Light behind the glass of the door.
Malin puts her ear to the door and listens. Nothing. She looks in through the letterbox; the light seems to be coming from the kitchen.
She tries the door-handle.
Should I draw my pistol?
No.
The hinges creak as she pulls the door open, voices, muffled, from her parents’ room.
Then the voices fall silent, and instead the sound of bodies moving. Have they heard her?
Malin marches firmly across the hall, hurrying down the passageway to her parents’ bedroom.
Pulls the door open.
Tove on the green bedspread.
‘Mum.’
Beside the bed a long-haired, skinny boy trying to pull on a black T-shirt with some hard rock logo on it. His skin is unnaturally white. As if he’s never been out in the sun his whole life.
‘Mum, I-’
‘Not a word, Tove. Not a single word.’
‘I…’ the boy says in a voice that has hardly broken. ‘I…’
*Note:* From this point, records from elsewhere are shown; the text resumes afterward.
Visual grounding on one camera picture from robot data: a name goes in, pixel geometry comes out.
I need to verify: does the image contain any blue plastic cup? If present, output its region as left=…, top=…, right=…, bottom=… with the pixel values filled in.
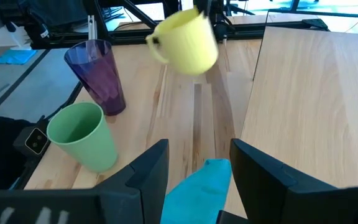
left=160, top=158, right=232, bottom=224

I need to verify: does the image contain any green plastic cup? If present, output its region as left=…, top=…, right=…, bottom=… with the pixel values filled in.
left=46, top=101, right=119, bottom=174

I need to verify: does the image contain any dark fabric bag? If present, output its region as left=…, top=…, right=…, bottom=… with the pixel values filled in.
left=20, top=0, right=88, bottom=32

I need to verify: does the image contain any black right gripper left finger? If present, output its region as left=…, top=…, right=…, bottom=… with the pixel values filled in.
left=94, top=139, right=170, bottom=224

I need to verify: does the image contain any silver aluminium extrusion post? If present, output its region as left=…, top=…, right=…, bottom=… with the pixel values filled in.
left=87, top=14, right=98, bottom=41

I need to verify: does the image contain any yellow plastic mug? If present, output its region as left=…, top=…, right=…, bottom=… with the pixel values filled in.
left=145, top=7, right=219, bottom=76

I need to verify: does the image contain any purple translucent tumbler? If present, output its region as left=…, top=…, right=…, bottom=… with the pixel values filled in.
left=63, top=39, right=127, bottom=116

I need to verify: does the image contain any white stand foot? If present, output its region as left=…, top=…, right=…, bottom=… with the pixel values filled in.
left=9, top=26, right=32, bottom=51

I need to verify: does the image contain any blue cloth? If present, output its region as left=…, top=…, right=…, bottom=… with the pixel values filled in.
left=0, top=49, right=38, bottom=66

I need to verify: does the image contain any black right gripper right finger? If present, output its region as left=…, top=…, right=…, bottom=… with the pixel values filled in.
left=229, top=138, right=344, bottom=224

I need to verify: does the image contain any small black camera box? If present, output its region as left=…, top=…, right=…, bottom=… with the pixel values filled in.
left=12, top=124, right=51, bottom=156

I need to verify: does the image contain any light wooden shelf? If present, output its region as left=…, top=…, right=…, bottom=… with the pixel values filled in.
left=240, top=26, right=358, bottom=189

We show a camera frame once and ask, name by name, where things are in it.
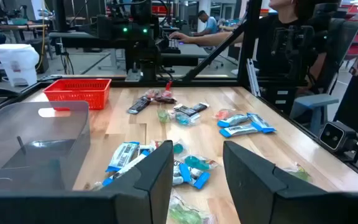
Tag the silver aluminium bar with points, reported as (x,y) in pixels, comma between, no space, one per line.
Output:
(253,77)

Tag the red plastic basket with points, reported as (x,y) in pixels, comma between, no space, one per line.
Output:
(79,93)

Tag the dark grey side desk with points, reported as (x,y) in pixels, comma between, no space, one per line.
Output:
(73,36)
(194,51)

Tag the black office chair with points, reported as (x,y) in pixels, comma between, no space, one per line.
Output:
(343,37)

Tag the black table-level camera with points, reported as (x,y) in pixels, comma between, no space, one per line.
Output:
(334,135)

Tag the dark Hershey's chocolate bar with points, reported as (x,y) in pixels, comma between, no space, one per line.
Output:
(186,110)
(200,107)
(139,105)

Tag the grey translucent plastic bin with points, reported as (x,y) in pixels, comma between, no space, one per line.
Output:
(26,140)

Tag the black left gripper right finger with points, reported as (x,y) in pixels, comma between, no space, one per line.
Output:
(253,193)

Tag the black backlit keyboard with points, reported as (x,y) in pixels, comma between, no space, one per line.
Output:
(173,45)

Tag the white trash bin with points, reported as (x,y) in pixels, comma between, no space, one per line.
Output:
(19,65)

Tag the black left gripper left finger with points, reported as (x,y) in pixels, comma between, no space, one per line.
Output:
(154,186)

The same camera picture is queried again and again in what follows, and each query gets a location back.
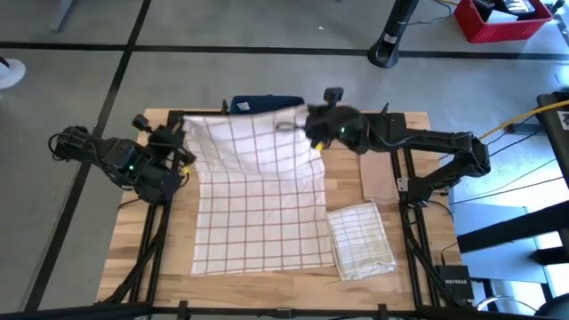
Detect black device in crate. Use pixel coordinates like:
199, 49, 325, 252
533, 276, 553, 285
472, 0, 536, 19

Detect white box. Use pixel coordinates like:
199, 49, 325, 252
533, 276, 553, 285
485, 8, 519, 25

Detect navy fabric basket white label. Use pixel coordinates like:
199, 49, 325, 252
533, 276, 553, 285
228, 93, 306, 116

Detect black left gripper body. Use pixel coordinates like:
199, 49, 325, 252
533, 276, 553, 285
145, 125, 190, 173

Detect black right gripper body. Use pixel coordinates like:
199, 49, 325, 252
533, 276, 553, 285
304, 104, 370, 155

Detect thin black floor cable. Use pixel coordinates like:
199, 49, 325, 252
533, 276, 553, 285
486, 114, 537, 148
488, 127, 547, 157

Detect black Netgear network switch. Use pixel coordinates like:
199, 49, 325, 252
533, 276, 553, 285
434, 264, 476, 301

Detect pink beige towel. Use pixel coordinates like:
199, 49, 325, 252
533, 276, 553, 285
358, 149, 401, 205

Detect grey metal post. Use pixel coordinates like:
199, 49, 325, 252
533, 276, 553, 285
51, 0, 76, 34

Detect yellow cable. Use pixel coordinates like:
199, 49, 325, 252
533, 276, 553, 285
477, 99, 569, 141

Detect white towel grey checks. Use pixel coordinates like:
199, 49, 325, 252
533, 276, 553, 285
326, 202, 398, 283

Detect black side desk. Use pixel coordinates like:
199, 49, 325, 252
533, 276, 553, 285
534, 91, 569, 188

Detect black furniture beams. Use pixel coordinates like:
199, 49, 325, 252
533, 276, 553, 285
456, 199, 569, 268

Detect white towel red-brown checks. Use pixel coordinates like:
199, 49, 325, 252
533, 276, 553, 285
181, 105, 337, 277

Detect black metal table frame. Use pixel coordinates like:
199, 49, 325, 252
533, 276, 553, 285
0, 99, 490, 320

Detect thin beige floor cable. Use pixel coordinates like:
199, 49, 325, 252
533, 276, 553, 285
488, 157, 557, 196
448, 175, 565, 205

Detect white round floor base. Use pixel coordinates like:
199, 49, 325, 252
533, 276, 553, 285
0, 57, 28, 92

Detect red plastic crate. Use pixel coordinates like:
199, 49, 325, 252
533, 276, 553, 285
453, 0, 555, 44

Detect black round stool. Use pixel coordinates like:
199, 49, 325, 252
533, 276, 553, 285
533, 292, 569, 320

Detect white cable loop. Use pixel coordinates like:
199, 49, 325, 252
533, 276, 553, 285
475, 294, 540, 313

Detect black tower stand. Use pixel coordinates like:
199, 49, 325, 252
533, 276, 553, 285
366, 0, 421, 69
‘And you can keep quiet too. Both of you, quiet. Get dressed.’
‘We are dressed, Mum.’
‘Tove. I’m warning you.’
Malin leaves the bedroom, shuts the door behind her, shouts, ‘Come out when you’re dressed.’
Feels like shouting a whole load of things, but what? Can’t shout: Tove, you were a mistake, a condom that broke, and do you want to do the same as me? Do you think it’s fun being a teenage mother, even if you do love your kid?
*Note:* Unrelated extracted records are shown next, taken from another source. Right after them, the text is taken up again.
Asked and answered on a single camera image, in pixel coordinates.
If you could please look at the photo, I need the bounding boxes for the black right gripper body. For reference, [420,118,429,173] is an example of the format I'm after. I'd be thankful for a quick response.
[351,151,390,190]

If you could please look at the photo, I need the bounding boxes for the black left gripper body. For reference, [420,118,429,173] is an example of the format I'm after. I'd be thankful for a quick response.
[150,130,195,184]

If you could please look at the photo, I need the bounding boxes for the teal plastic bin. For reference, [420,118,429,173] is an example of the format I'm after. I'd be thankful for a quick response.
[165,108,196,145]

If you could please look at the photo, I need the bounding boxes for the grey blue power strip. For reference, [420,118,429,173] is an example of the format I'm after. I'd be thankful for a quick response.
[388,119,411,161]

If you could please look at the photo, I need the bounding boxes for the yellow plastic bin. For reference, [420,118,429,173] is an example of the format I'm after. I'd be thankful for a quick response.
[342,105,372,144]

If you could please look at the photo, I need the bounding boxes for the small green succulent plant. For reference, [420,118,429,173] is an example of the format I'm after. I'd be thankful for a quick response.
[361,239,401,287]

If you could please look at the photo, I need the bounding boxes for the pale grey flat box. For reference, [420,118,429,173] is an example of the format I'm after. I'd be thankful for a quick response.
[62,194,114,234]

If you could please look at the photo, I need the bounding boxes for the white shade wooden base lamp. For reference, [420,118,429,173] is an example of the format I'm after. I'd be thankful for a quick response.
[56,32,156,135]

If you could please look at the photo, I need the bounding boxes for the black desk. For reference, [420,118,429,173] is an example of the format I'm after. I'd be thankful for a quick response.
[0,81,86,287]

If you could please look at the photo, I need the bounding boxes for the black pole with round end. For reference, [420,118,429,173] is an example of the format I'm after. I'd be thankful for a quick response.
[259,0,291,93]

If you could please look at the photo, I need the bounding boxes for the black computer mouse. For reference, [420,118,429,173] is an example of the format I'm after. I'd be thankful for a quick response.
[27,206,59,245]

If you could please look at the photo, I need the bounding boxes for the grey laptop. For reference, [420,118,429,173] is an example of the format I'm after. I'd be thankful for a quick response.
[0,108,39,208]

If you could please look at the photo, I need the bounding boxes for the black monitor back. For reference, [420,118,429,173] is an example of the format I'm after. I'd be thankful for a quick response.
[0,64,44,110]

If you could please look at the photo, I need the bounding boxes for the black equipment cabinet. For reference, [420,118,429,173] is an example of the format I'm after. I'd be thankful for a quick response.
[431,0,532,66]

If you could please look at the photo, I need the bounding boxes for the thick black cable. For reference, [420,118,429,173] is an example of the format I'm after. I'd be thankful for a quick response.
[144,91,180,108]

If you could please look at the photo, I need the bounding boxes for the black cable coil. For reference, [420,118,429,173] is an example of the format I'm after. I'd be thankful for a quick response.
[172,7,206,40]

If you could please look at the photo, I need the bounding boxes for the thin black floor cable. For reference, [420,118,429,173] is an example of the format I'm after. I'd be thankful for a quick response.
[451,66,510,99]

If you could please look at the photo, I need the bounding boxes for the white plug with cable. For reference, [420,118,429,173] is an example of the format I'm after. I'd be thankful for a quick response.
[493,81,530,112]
Whispers and giggling from the bedroom.
Two minutes later they come out. Malin is standing in the hall, and points to the sofas in the sitting room.
‘Tove, sit down there. And you, who are you?’
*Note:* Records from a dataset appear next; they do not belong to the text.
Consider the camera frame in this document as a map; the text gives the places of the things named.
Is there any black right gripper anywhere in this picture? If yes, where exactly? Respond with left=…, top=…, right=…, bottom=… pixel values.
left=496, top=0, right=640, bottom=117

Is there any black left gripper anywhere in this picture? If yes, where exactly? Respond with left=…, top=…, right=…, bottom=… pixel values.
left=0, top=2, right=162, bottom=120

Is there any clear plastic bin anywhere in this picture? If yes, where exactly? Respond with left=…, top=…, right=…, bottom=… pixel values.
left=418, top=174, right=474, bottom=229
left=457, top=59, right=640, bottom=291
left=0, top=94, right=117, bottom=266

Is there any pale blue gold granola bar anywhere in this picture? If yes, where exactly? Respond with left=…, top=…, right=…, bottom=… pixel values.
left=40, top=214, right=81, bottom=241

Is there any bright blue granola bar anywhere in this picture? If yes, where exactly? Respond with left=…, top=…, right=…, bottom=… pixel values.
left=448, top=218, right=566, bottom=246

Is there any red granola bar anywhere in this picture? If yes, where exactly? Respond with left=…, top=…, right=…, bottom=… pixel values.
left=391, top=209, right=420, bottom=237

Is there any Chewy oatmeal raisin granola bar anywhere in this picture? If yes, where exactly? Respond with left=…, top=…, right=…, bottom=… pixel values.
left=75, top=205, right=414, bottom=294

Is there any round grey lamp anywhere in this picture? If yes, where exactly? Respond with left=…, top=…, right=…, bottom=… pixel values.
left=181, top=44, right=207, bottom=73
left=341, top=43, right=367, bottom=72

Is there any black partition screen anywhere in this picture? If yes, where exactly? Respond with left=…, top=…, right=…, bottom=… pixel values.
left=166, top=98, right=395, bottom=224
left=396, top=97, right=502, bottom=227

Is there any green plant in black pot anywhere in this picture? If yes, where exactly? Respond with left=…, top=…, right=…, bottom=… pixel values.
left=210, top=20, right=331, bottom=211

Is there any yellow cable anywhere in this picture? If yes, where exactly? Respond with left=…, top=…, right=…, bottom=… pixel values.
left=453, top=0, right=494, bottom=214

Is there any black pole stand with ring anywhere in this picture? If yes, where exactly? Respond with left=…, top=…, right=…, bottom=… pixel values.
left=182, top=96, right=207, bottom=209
Handsome, Malin thinks, but pale. But, good God, he can’t be more than fourteen, and Tove, Tove, you’re a little girl.
‘I’m Markus,’ the pale boy says, pushing his hair out of his face.
‘My boyfriend,’ Tove calls from the sofa.
‘Yes, I worked that out,’ Malin replies. ‘I’m not that stupid.’
‘I go to Anestad school,’ Markus says. ‘We met at a party a few weekends ago.’
What party? Has Tove been to a party?
‘Have you got a surname, Markus?’
‘Stenvinkel.’
‘You can go now, Markus. We’ll have to see if we ever meet again.’
‘Can I say goodbye to Tove?’
‘Put on your coat and go.’
‘Mum, I’m actually in love with him.’
The front door closes as Tove says the words.
‘That’s a bit serious.’
Malin sits on the sofa opposite Tove. The sitting room is dark around them. She closes her eyes and sighs.
Then starts to feel angry again.
‘In love? You’re thirteen, Tove. What could you possibly know about love?’
‘As much as you, apparently.’
And the anger vanishes as quickly as it came.
‘Studying with Filippa, Tove? Did you have to lie?’
‘I thought you’d be angry.’
‘What about? About you wanting a boyfriend?’
‘No, because I haven’t said anything. And because we were here. And, well, because I’ve got something you haven’t.’
These last words cut straight to Malin’s core, with no warning, and rather than think about what her daughter had just said, she chose to say, ‘You have to be careful, Tove. This sort of thing can lead to no end of problems.’
‘That’s what I was afraid of, Mum, that you’d only see the problems. Do you think I’m stupid enough not to realise that you and Dad had me by mistake? I mean, who’d be mad enough to have a child at that age otherwise? I’m not that careless.’
‘What are you saying, Tove? You weren’t a mistake. Whatever makes you say that?’
‘I know, Mum. I’m thirteen, and thirteen-year-olds have boyfriends.’
‘The cinema with Sara, studying with Filippa… God, how stupid am I? How long have you been seeing each other?’
‘Almost a month.’
‘A month?’
‘It’s hardly surprising that you haven’t noticed anything.’
‘Why not?’
‘What do you think, Mum?’
‘I don’t know, tell me, Tove.’
But Tove doesn’t answer the question. Instead she says, ‘His name’s Stenvinkel. Markus Stenvinkel.’
Then they sit in silence in the darkness.
‘Markus Stenvinkel.’ Malin laughs, eventually. ‘God, he’s pale. Do you know what his parents do?’
‘They’re doctors.’
Better folk. The thought comes to Malin against her will.
‘Nice.’
‘Don’t worry, Mum. Actually, I’m hungry,’ Tove says.
‘Pizza,’ Malin says, slapping her hands down on her knees. ‘I’ve only eaten a couple of crispbreads tonight.’